Published at: April 8, 2008, 8:20 a.m. CST by merrick
Hey everyone. Capone in Chicago here.
Boy, do I get a kick out of Thomas Haden Church. After kicking around on some memorable and not-so-memorable TV shows and movies, as well as low-budget films for 15 years or so, the guy became an overnight sensation thanks to a little film called SIDEWAYS, for which he received an Oscar nomination. That performance led to a wide variety of roles in such works as the TNT movie BROKEN TRAILS (for which he won an Emmy for Supporting Actor in a Miniseries or Movie) and perhaps his highest-profile performance as Flint Marko (aka Sandman) in SPIDER-MAN 3. These larger parts were supplemented by some fantastic voice work in the animated film OVER THE HEDGE as Dwayne the Verminator, and playing a crow in CHARLOTTE'S WEB. And who could forget his legendary work as the CEO of Brawndo in IDIOCRACY? Not I.
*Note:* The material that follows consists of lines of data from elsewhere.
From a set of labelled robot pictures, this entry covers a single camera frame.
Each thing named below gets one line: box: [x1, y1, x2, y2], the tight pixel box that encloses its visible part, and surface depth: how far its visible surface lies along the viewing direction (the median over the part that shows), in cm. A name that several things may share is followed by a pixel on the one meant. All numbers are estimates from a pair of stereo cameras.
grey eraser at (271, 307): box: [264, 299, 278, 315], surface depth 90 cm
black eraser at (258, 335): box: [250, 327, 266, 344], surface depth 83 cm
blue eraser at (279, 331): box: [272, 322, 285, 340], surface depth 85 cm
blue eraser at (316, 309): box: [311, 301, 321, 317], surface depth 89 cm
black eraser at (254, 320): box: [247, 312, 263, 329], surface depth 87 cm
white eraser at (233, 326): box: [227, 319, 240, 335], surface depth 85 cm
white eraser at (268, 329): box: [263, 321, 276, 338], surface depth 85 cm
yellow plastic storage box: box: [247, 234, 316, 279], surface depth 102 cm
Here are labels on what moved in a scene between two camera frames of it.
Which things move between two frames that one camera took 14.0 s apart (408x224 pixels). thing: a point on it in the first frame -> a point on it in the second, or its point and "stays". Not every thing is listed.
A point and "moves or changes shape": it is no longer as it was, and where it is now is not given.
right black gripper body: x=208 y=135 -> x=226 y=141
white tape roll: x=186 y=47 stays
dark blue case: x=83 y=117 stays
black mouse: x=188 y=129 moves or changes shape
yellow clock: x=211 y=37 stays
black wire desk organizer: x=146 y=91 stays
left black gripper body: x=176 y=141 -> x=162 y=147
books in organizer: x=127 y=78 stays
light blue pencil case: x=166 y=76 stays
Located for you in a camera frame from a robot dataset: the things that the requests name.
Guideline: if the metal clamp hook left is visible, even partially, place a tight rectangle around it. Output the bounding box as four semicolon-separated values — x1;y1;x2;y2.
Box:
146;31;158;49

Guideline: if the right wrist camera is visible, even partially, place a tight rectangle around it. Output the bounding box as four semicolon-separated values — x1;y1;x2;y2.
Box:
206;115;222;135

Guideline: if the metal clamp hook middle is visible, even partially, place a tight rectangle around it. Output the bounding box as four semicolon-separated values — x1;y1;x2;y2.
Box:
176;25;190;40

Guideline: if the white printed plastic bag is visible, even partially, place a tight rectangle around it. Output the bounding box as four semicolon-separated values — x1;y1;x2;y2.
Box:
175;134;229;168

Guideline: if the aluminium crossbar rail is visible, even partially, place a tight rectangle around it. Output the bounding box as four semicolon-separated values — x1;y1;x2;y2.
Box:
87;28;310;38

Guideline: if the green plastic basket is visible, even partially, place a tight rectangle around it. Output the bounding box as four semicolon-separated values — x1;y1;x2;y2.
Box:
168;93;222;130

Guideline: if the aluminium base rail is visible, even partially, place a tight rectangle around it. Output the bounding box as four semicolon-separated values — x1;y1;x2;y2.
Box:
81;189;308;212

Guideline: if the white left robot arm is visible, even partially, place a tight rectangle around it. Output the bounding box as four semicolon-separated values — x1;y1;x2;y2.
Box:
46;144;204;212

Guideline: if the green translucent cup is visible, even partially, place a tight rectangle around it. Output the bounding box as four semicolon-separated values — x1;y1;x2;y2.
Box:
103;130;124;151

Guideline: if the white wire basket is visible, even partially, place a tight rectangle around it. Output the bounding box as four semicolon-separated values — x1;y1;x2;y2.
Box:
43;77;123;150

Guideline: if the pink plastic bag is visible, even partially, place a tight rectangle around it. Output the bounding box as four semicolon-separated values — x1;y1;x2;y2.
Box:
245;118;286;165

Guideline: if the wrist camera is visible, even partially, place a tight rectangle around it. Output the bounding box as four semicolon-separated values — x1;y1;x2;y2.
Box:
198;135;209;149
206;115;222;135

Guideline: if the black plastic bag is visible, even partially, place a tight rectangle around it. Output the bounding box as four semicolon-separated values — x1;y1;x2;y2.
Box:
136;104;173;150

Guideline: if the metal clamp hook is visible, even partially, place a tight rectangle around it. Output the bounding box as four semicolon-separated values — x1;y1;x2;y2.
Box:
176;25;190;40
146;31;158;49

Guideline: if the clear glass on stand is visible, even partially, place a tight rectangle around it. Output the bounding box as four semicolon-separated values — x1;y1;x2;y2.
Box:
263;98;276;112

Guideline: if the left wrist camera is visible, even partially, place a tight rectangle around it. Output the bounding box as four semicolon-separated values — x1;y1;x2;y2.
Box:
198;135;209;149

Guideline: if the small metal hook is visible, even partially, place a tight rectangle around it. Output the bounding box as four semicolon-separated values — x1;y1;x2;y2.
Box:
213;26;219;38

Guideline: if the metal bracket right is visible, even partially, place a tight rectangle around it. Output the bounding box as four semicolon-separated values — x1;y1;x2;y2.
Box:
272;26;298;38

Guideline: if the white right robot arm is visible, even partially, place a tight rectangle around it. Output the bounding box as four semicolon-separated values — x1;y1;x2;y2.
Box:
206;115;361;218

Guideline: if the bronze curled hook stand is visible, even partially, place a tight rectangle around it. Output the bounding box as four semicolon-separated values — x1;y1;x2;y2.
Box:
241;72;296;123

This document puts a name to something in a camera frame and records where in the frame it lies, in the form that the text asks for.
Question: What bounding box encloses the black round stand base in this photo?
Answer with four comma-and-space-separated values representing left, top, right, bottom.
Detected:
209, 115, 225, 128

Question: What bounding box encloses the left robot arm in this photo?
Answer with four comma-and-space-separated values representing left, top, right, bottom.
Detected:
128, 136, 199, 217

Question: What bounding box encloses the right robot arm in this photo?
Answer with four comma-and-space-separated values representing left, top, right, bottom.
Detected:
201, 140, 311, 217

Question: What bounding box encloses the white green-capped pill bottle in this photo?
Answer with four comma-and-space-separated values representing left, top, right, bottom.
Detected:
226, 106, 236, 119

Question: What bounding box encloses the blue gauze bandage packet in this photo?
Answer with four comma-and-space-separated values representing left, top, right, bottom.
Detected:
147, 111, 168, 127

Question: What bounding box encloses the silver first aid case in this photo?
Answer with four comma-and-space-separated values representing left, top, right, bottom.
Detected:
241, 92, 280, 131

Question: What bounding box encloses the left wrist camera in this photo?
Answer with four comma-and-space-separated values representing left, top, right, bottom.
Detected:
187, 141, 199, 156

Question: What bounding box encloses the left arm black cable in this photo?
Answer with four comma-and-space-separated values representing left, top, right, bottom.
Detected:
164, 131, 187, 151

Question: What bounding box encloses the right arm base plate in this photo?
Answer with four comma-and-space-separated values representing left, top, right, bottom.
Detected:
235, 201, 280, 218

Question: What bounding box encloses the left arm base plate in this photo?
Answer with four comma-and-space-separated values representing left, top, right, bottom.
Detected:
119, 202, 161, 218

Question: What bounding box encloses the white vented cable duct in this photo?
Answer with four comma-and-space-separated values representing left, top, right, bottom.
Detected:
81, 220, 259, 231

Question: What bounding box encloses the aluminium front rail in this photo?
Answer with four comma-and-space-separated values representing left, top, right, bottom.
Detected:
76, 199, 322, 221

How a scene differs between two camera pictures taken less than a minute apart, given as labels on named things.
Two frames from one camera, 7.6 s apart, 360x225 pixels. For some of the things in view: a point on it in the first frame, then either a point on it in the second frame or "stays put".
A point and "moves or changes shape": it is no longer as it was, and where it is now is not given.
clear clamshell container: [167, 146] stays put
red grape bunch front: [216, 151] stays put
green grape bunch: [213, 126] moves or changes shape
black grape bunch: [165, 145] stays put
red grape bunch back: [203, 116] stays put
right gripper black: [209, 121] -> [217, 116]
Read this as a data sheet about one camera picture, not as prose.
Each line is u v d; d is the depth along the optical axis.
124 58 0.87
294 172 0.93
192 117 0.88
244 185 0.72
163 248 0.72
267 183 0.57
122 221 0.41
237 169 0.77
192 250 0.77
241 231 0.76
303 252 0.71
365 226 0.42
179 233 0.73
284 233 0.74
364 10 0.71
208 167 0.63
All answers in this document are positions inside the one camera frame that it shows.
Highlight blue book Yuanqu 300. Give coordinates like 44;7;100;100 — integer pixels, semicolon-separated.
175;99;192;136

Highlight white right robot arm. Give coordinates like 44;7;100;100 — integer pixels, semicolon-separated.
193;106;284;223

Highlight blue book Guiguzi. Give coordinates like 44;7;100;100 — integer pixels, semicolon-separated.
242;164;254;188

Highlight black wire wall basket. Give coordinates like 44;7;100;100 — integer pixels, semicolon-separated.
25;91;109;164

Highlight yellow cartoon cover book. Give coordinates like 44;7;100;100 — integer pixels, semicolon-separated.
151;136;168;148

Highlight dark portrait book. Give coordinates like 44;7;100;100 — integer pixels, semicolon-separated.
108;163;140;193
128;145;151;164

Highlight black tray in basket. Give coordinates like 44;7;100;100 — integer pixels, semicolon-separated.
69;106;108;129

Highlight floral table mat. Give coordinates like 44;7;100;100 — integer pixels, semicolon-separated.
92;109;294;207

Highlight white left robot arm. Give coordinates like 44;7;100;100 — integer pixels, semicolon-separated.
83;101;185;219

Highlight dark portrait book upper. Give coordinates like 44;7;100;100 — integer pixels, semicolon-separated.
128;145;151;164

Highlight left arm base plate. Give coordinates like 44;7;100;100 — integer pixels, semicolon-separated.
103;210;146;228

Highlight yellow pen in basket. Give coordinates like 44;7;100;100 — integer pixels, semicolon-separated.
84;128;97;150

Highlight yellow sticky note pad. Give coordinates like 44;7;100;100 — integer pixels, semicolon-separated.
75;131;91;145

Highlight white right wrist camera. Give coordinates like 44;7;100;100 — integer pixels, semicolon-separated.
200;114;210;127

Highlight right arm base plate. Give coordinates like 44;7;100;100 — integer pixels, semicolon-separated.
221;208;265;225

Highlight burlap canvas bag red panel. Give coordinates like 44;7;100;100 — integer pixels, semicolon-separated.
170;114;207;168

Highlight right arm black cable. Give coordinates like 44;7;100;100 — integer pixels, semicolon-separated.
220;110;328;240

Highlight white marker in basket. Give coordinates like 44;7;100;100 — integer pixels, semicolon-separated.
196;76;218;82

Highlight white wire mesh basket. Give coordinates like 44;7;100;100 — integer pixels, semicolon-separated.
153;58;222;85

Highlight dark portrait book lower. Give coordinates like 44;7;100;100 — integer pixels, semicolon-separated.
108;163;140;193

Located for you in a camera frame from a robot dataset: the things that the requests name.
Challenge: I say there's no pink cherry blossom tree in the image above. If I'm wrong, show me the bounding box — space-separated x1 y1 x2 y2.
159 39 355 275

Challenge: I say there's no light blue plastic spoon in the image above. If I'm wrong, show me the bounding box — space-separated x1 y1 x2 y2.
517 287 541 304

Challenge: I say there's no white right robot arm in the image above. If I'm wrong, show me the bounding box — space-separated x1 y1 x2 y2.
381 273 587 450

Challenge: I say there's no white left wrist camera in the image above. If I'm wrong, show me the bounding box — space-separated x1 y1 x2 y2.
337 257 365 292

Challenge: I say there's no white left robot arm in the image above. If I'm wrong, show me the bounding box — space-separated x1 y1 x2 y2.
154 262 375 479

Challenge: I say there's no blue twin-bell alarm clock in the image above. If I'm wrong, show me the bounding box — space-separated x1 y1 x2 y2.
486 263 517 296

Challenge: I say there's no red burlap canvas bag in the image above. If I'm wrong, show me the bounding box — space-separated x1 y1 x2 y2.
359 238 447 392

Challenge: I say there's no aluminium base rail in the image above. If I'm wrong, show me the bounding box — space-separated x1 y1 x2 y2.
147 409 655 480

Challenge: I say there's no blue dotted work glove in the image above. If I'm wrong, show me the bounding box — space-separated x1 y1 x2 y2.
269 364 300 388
His latest ensemble piece is a terrific little movie called SMART PEOPLE, and for those of you who think Haden Church has yet to top his work in SIDEWAYS, you might think his role as the stoic, borderline-homeless stepbrother to Dennis Quaid is pretty close.
We got a chance to talk recently about the film and its evocative assemblage of characters (played by the likes of Ellen Page in a film she shot just before JUNO, and Sarah Jessica Parker). He's just as jovial and fun to talk to as you might imagine, and there are times when he transitioned into acting downright weird (in a loveable way). We had a chance to really bounce around all parts of his interesting career, but first I had to deliver Thomas a message from my mom.
Capone: I’m usually in Chicago, but today I’m on the East Coast visiting family, and when I told my mother I would be interviewing you, she said, “Well, you tell him your mother loved him in ‘Wings’!” So there, I’ve discharged my filial duties.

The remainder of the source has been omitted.